[Problem details]
Look through the listing and locate every line containing the word "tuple"; copy those lines.

[Study material]
========================================
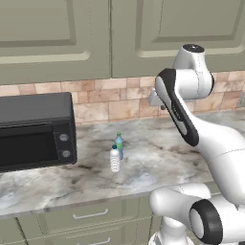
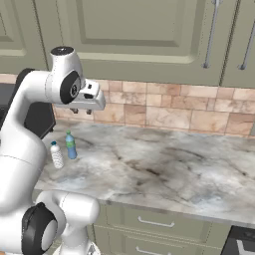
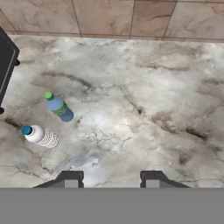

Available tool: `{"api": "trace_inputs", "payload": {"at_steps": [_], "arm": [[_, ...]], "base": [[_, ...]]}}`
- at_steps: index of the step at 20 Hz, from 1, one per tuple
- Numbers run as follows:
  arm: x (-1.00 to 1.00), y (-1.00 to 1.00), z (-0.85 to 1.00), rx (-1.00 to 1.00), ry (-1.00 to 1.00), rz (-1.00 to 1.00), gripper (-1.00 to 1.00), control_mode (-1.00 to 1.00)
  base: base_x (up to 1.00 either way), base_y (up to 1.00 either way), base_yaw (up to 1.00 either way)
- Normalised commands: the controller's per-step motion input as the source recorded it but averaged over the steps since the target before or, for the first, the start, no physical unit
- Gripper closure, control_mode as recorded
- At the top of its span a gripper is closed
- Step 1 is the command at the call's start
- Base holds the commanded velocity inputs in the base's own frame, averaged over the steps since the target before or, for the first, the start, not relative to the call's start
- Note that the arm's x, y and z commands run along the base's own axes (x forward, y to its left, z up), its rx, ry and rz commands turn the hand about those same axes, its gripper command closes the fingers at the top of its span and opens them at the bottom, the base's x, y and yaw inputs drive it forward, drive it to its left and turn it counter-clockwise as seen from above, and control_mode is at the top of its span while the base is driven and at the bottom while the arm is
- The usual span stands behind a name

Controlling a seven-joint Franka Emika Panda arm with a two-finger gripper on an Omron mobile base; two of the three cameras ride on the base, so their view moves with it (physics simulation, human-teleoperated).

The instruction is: Take the bottled waters from the counter and place them in the freezer to freeze. Close the freezer door after placing the bottles.

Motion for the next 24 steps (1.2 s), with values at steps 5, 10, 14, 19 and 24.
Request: {"api": "trace_inputs", "payload": {"at_steps": [5, 10, 14, 19, 24], "arm": [[0.0, 0.0, -0.01, 0.0, 0.0, 0.0, -1.0, -1.0], [-0.02, 0.0, -0.05, 0.0, -0.01, 0.0, -1.0, -1.0], [-0.03, 0.0, -0.12, 0.09, 0.0, 0.01, -1.0, -1.0], [0.0, 0.0, -0.1, 0.05, -0.01, 0.09, -1.0, -1.0], [0.0, 0.0, -0.2, 0.02, -0.12, 0.11, -1.0, -1.0]], "base": [[0.0, 0.0, 0.0], [0.0, 0.0, 0.0], [0.0, 0.0, 0.0], [0.0, 0.0, 0.0], [0.0, 0.0, 0.0]]}}
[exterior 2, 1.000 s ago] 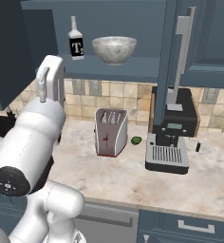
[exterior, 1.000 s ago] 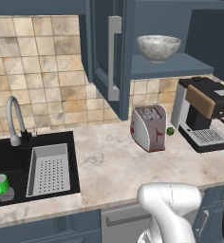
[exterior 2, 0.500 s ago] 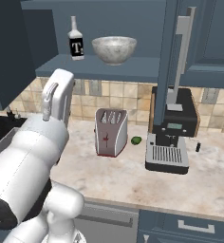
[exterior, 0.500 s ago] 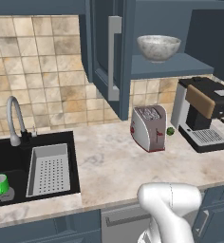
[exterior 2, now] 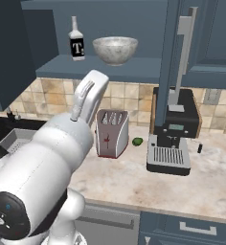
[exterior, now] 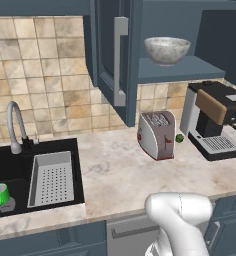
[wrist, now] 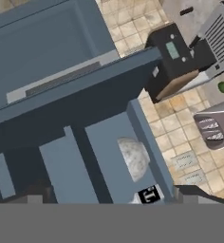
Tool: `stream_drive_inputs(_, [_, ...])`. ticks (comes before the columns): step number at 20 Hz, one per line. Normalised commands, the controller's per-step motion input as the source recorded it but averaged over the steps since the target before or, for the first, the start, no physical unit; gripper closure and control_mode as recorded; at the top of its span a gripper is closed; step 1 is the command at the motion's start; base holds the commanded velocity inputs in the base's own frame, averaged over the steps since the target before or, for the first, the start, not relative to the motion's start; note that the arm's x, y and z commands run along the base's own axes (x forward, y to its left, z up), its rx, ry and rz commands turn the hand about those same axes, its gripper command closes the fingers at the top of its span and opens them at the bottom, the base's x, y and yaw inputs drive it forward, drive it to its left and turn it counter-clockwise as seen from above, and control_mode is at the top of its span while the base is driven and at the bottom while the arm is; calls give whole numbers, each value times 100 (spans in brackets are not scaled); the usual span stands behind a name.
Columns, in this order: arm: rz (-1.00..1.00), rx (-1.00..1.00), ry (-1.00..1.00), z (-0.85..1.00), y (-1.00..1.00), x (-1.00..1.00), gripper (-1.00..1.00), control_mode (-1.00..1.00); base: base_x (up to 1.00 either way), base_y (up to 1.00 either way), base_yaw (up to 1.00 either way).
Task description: Pick the mug and place it in the sink. Pick the bowl and place it in the open cabinet and then close the cabinet.
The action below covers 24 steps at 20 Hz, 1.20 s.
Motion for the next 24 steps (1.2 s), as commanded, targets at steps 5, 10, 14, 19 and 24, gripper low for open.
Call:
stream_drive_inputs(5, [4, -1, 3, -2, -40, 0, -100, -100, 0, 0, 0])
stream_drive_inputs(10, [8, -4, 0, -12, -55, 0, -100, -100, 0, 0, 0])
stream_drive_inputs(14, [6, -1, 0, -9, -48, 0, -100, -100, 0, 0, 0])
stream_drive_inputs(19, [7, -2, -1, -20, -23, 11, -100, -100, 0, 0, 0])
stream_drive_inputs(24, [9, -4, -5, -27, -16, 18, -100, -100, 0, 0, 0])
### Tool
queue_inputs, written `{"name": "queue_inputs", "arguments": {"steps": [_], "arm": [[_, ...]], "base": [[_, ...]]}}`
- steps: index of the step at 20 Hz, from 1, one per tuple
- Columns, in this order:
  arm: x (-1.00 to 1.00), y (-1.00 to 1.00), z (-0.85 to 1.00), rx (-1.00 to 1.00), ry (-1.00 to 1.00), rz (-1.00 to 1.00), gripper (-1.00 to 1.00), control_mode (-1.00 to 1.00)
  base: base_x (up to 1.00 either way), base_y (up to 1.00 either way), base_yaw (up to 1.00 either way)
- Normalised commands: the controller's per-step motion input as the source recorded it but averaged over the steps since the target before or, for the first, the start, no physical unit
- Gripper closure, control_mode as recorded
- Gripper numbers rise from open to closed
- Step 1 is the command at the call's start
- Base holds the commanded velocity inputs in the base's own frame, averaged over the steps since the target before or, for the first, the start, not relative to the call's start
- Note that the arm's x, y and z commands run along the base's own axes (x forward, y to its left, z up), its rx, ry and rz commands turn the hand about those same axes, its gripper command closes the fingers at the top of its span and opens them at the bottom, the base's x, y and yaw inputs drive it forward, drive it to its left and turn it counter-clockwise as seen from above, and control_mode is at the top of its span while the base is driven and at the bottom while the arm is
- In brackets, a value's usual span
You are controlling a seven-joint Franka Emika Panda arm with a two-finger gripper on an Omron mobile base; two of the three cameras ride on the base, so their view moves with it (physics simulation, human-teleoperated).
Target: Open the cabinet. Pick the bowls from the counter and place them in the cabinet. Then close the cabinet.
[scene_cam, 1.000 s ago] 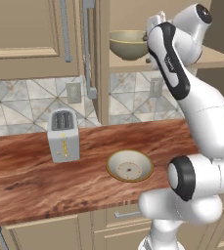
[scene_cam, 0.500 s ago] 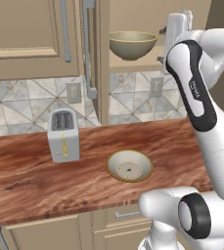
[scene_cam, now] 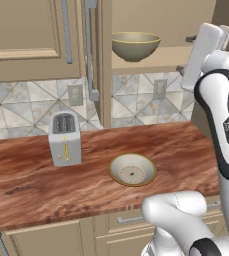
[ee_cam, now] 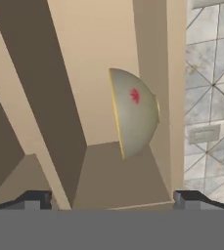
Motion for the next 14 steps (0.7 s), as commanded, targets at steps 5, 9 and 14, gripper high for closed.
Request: {"name": "queue_inputs", "arguments": {"steps": [5, 9, 14], "arm": [[-0.68, -0.46, -0.01, 0.0, 0.01, 0.26, -1.0, -1.0], [-0.48, -0.38, 0.0, 0.0, 0.07, 0.3, -1.0, -1.0], [-0.42, -0.25, -0.23, 0.0, 0.0, 0.26, -1.0, -1.0]], "base": [[0.0, 0.0, 0.0], [0.0, 0.0, 0.0], [0.0, 0.0, 0.0]]}}
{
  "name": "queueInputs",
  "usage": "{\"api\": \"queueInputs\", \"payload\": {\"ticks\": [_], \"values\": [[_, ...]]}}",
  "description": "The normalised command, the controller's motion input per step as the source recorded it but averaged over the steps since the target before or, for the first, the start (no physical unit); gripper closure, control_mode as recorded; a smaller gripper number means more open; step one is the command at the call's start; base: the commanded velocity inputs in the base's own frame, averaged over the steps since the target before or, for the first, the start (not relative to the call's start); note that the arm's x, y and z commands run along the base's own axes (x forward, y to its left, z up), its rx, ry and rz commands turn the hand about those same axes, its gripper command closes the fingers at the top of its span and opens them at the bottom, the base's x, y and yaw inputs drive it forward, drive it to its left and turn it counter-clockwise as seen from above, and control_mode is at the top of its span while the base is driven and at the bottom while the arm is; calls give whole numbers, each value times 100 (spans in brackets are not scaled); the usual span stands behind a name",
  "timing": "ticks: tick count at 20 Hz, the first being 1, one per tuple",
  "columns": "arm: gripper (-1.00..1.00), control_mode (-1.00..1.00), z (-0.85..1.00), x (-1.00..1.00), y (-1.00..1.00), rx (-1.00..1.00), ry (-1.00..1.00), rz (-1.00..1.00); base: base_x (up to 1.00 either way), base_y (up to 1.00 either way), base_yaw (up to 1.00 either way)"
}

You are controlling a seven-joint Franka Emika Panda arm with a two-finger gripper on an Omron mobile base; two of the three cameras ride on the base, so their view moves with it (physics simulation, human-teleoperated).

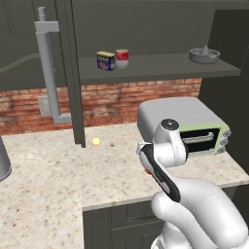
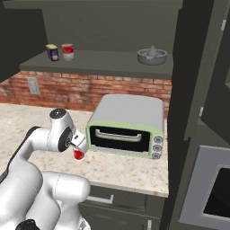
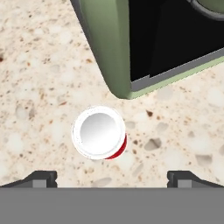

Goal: Pick the cans from the counter and place them in their designated side in the cabinet.

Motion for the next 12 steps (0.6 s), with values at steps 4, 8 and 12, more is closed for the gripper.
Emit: {"api": "queueInputs", "payload": {"ticks": [4,8,12], "values": [[-100,-100,-26,9,0,0,1,0,0,0,0],[-100,-100,-27,7,0,0,0,0,0,0,0],[-100,-100,-28,7,0,0,0,0,0,0,0]]}}
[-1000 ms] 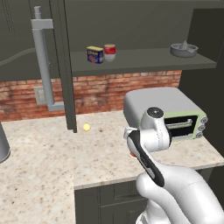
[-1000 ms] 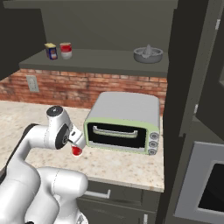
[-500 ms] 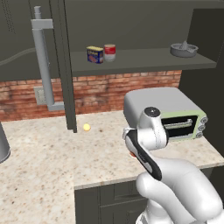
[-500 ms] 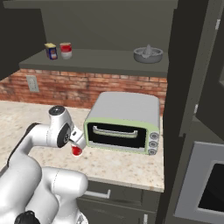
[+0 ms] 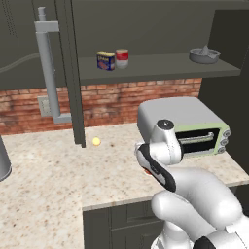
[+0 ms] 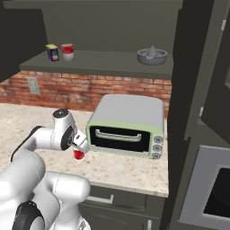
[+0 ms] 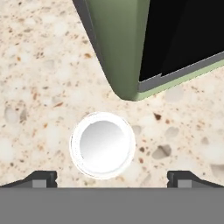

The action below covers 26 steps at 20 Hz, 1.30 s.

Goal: Pick the cans from the counter and place them in their designated side in the cabinet.

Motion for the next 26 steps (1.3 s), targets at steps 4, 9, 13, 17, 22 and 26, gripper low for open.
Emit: {"api": "queueInputs", "payload": {"ticks": [4,9,13,17,22,26], "values": [[-100,-100,-28,10,0,0,0,0,0,0,0],[-100,-100,-28,10,-2,0,0,0,0,0,0],[-100,-100,-27,9,-2,0,0,0,0,0,0],[-100,-100,-23,8,0,0,0,0,0,0,0],[100,-100,-20,2,0,0,0,0,0,0,0],[100,-100,-4,0,0,0,0,0,0,0,0]]}}
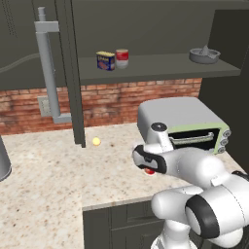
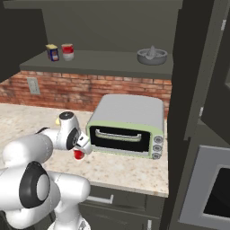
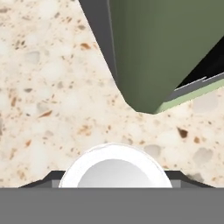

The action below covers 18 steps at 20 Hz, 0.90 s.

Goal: Pick the cans from the counter and place them in their designated side in the cabinet.

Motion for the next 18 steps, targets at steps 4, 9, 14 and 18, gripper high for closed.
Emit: {"api": "queueInputs", "payload": {"ticks": [4,9,14,18], "values": [[100,-100,1,-1,0,4,0,0,0,0,0],[100,-100,21,-10,0,7,-2,0,0,0,0],[100,-100,36,-15,0,6,-7,0,0,0,0],[100,-100,40,-18,0,5,-8,0,0,0,0]]}}
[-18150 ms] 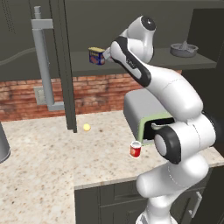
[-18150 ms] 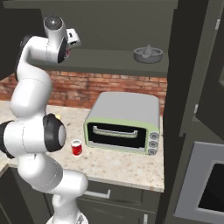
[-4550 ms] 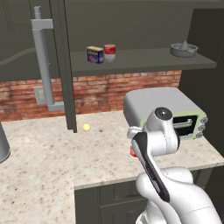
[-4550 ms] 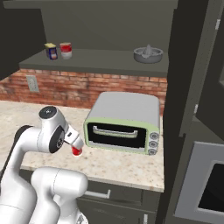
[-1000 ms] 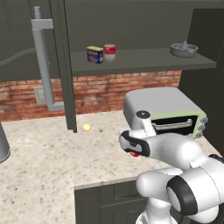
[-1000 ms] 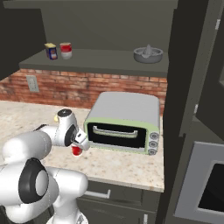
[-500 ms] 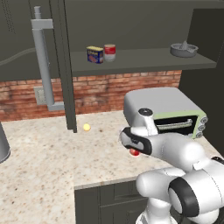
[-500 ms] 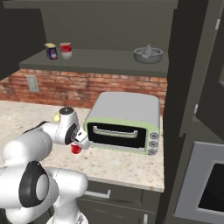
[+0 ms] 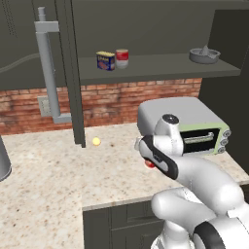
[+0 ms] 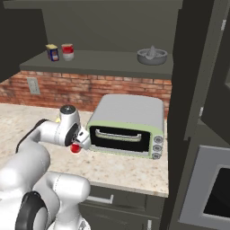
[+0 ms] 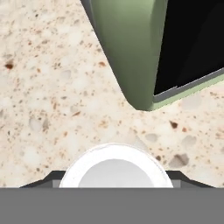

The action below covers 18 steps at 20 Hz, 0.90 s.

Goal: Pick the cans from the counter and place them in their designated side in the cabinet.

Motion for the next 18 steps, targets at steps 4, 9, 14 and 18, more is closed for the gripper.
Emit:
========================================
[Solution for this exercise]
- at_steps: index of the step at 20 Hz, from 1, one per tuple
- steps: index of the step at 20 Hz, from 1, one per tuple
  "timing": "ticks: tick count at 20 Hz, the first being 1, one per tuple",

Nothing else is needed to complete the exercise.